22 março, 2008

O homem na varanda ouvindo ópera

Era uma rua que levava aos lugares enevoados que guardava. Longa e curvilínea, em que as muitas árvores, de copas como os quadris das negras, o da mãe e o próprio, ainda por ser mas que incomodava como destino oferecido por cigana, ocupavam a esquerda e a direita, o peito e o ventre. Saía de casa mais cedo que o necessário para chegar atrasada como sempre e inventava desculpas e pretextos para seus encontros. Buscava organização e método, que não tinha, para cumprir o ritual. Se lavava e perfumava para o vento que fosse com ela testemunha da partida do sol.
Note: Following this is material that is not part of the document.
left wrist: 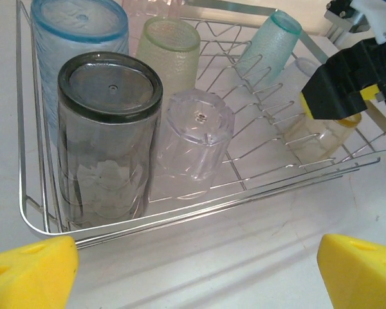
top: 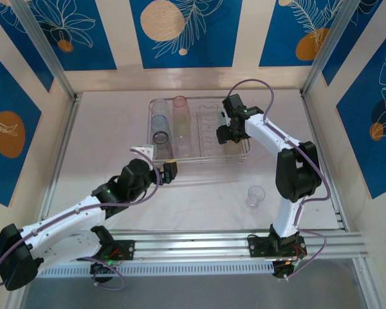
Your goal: Load the cups into the dish rack
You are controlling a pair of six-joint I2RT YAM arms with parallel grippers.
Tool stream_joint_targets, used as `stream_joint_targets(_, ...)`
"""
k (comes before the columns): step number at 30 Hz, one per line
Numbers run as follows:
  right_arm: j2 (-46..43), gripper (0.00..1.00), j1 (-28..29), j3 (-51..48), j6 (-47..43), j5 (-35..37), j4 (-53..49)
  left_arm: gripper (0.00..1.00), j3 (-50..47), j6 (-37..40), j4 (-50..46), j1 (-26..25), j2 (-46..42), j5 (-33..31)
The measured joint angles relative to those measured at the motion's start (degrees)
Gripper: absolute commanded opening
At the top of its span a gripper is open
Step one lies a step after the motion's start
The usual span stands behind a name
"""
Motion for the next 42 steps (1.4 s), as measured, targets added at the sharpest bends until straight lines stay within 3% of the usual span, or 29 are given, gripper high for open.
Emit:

E então surgia, noturna, toda célula de capturar o restante e o à volta, o que não era o ainda e nem o antes. E tudo o que desejava era não ser interrompida. Que nada ou ninguém surgisse em meio a caminho trazendo atraso. E antes da confirmação da noite, se acendia uma meia-luz que a atingia por inteiro. Protegia a sensibilidade com blusas de frio e se deixava levar pela descoberta do prazer feito por minúcias. A luz abriria a porta deixando passar o homem. O homem de peito nu, com os cabelos molhados e que pedia algo. E o que poderia lhe dar? O que tinha era o de não deixar ser visto. Pelos olhos o corpo chega, e o mundo vem, mesmo no escuro, mas só o que é visto com sentidos é que entra e nos mora. As copas, as folhas arfantes, as saias e as anáguas, entregues ao desejo de movimento que é brisa, que é vento, que é tempestade. A ópera. E o homem nu, que poderia ser um entre todos os outros, comercializáveis como jeans e geladeiras, era o que despertava o desejo de um além do depois. A nudez dele se vestiria de muitos corpos para trazê-lo ao desejo de não ser mais do que um. E os homens só serviriam se tivessem música.